What to do
Of the entries below, restate word for word only the section that runs from the line with "- x: -0.0761..0.0862 m" to the line with "Trace the outline of the black gripper right", counting both ends.

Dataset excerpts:
......
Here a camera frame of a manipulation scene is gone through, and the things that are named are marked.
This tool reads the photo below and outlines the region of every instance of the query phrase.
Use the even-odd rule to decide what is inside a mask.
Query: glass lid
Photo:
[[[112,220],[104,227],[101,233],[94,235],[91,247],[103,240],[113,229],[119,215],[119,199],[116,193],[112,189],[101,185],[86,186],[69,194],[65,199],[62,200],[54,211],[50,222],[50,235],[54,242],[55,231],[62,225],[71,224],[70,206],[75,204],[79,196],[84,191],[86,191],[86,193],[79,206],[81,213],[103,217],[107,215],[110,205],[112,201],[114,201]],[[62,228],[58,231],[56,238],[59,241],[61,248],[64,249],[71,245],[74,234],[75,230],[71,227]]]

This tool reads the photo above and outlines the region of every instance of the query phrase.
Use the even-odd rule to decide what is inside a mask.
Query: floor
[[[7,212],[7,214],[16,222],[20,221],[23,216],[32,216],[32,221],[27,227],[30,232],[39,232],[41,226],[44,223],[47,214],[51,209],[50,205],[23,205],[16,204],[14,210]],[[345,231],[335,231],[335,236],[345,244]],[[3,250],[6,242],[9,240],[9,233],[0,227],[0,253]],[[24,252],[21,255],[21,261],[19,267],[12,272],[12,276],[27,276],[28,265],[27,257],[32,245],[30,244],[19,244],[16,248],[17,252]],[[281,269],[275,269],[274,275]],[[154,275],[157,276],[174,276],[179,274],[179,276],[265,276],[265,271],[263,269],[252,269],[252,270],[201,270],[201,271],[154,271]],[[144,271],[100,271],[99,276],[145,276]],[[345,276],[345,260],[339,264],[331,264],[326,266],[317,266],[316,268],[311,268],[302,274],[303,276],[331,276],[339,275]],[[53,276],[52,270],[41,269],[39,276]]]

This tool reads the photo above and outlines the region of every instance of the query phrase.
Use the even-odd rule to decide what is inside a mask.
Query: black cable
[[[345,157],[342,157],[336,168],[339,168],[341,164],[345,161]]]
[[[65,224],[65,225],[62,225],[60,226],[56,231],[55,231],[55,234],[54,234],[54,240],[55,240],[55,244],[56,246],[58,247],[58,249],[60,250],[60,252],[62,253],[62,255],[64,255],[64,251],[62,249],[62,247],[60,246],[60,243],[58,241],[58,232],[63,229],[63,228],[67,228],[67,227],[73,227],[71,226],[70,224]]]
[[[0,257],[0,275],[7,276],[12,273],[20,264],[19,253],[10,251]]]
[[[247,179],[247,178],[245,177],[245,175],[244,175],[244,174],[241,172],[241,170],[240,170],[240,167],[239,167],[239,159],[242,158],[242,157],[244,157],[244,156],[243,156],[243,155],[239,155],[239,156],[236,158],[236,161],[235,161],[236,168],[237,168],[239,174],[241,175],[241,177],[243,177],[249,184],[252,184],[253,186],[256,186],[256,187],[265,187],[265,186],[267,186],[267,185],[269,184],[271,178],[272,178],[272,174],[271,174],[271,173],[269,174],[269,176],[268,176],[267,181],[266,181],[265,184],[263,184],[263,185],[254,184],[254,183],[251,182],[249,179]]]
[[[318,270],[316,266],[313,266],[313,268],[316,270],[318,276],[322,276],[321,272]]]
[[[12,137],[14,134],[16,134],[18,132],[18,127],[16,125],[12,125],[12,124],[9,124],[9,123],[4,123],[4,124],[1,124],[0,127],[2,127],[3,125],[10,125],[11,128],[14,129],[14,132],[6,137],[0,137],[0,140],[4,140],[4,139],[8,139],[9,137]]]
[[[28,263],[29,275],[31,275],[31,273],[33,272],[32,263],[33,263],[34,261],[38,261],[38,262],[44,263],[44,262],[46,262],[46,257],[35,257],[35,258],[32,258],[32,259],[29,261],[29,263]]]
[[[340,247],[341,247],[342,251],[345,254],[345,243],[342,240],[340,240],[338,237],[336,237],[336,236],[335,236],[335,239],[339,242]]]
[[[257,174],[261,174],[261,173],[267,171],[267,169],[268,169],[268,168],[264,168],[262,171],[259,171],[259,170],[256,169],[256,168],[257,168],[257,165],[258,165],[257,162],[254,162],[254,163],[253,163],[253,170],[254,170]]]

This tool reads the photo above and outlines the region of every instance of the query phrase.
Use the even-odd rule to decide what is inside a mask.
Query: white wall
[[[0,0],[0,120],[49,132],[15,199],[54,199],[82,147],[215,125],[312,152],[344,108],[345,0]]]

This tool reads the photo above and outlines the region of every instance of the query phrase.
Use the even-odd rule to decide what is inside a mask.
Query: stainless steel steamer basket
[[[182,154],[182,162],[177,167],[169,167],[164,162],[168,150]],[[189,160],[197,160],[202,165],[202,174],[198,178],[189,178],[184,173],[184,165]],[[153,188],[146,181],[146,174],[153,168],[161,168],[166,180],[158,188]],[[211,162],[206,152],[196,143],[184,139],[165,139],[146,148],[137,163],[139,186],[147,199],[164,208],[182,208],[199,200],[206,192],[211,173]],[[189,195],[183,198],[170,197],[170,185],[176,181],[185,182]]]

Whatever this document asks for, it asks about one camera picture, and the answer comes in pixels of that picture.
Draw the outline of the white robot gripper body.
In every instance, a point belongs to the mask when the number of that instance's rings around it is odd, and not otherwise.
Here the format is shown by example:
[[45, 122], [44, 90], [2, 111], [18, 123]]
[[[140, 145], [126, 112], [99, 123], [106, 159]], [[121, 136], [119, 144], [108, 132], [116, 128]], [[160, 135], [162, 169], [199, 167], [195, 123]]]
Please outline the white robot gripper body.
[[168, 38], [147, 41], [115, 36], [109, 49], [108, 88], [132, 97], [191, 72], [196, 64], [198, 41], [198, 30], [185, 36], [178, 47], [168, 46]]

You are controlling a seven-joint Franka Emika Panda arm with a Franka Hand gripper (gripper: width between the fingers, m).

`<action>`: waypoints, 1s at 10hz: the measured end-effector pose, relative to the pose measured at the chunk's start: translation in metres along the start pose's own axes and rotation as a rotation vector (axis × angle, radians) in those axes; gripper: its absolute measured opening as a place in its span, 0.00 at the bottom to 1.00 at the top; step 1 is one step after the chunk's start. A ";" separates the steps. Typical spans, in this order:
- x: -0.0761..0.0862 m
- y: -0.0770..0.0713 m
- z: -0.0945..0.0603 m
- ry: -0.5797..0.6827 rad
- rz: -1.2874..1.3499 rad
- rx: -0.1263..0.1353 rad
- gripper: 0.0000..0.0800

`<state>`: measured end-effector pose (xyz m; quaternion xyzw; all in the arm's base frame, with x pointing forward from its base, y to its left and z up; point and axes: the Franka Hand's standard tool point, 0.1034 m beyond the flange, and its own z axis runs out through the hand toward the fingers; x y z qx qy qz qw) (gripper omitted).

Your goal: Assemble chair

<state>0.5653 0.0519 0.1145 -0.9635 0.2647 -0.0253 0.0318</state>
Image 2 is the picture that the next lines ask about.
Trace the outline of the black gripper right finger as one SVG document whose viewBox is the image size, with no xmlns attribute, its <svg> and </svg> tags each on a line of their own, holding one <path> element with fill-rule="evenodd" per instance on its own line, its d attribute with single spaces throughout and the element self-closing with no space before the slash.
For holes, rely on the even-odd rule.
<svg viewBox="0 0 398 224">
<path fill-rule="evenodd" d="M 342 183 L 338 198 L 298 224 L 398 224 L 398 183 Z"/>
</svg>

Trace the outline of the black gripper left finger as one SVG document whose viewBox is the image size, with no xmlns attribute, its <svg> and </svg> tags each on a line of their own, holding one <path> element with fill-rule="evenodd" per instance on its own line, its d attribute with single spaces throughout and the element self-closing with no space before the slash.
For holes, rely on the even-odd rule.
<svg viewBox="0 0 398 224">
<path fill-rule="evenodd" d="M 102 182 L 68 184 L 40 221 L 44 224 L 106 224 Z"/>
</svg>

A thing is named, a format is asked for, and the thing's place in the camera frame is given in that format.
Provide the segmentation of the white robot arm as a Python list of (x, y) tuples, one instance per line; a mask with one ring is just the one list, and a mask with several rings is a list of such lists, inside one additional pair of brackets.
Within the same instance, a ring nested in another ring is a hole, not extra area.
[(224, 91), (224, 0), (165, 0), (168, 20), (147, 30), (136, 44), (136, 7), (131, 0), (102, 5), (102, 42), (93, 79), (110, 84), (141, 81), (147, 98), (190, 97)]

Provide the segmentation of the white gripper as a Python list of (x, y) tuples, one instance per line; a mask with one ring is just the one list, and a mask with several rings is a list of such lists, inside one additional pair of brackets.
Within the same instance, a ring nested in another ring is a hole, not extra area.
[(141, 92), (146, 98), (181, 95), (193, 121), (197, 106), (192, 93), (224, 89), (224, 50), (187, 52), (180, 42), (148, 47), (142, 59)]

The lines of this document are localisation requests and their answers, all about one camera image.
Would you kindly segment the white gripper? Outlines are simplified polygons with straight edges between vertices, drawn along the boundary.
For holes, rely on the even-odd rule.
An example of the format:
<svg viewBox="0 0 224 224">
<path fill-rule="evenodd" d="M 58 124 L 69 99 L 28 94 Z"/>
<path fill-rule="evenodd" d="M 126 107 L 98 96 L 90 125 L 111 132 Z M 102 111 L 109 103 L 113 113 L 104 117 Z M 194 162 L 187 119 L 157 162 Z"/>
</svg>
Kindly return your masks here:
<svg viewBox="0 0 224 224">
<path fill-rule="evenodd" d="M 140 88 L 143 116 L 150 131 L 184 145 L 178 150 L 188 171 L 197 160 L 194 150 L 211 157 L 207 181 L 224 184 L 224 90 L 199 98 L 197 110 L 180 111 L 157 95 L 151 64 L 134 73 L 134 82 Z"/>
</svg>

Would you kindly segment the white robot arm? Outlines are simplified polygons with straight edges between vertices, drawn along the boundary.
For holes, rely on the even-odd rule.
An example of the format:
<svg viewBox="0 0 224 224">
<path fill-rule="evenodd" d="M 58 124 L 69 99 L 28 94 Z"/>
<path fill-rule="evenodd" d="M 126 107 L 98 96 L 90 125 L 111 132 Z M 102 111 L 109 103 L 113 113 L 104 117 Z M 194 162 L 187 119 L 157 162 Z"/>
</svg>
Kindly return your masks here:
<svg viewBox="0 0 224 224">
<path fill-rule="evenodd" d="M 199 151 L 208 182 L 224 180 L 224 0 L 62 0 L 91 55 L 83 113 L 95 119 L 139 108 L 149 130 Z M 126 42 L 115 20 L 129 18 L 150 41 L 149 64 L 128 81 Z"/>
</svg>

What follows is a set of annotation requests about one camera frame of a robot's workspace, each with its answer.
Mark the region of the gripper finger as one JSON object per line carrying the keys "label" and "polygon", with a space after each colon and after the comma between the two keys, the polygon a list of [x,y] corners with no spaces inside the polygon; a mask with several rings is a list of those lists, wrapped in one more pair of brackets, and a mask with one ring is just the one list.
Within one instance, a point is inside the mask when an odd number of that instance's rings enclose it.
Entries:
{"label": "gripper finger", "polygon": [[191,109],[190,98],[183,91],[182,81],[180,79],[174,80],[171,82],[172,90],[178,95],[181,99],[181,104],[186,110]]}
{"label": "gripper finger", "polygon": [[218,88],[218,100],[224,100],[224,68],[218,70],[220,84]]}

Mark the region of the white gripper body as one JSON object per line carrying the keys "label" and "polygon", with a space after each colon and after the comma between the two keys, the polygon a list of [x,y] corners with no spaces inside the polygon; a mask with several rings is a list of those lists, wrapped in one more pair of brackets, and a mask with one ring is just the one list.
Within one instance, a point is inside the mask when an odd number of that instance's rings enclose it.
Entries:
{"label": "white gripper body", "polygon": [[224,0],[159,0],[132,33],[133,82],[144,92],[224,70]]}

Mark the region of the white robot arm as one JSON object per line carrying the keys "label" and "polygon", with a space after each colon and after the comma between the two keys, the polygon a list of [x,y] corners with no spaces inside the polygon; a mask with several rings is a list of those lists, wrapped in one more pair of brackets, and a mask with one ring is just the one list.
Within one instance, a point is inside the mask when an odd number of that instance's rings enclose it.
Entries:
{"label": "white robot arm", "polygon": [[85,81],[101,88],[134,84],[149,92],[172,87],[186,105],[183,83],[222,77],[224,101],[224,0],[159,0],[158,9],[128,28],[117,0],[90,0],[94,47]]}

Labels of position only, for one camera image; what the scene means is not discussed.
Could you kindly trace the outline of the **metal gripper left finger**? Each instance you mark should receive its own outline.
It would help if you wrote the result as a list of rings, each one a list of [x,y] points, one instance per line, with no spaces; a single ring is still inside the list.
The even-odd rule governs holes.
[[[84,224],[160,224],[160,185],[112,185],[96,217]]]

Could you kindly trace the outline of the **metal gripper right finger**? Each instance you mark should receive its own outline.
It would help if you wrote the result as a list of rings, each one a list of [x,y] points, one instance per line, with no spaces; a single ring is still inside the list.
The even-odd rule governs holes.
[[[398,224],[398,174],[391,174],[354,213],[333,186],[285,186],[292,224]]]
......
Worked solution
- x: -0.0761..0.0862 m
- y: -0.0770..0.0713 m
- z: -0.0945..0.0603 m
- ry: -0.5797..0.6827 rad
- rz: -1.2874..1.3499 rad
- rx: -0.1263..0.1353 rad
- gripper: 0.0000..0.0800

`<state>`: measured end-effector pose (xyz m; quaternion xyzw; all in the arm's base frame, with x pointing forward from its base, y to its left and z up; point and axes: the Franka Hand's standard tool point, 0.1034 m beyond the flange, and its own z axis runs out through the hand toward the fingers; x y z qx qy qz qw) (gripper omitted).

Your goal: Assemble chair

<state>0.5653 0.0519 0.1145 -0.9635 0.2647 -0.0253 0.0318</state>
Image 2 is the picture that the next lines ask about.
Trace the outline of the black gripper right finger as one SVG document whose viewBox is the image size, with no xmlns attribute, its <svg> and </svg> tags each on a line of their own, holding one <path> element with fill-rule="evenodd" per instance on its own line, its d attribute with single spaces throughout and the element self-closing with no space before the slash.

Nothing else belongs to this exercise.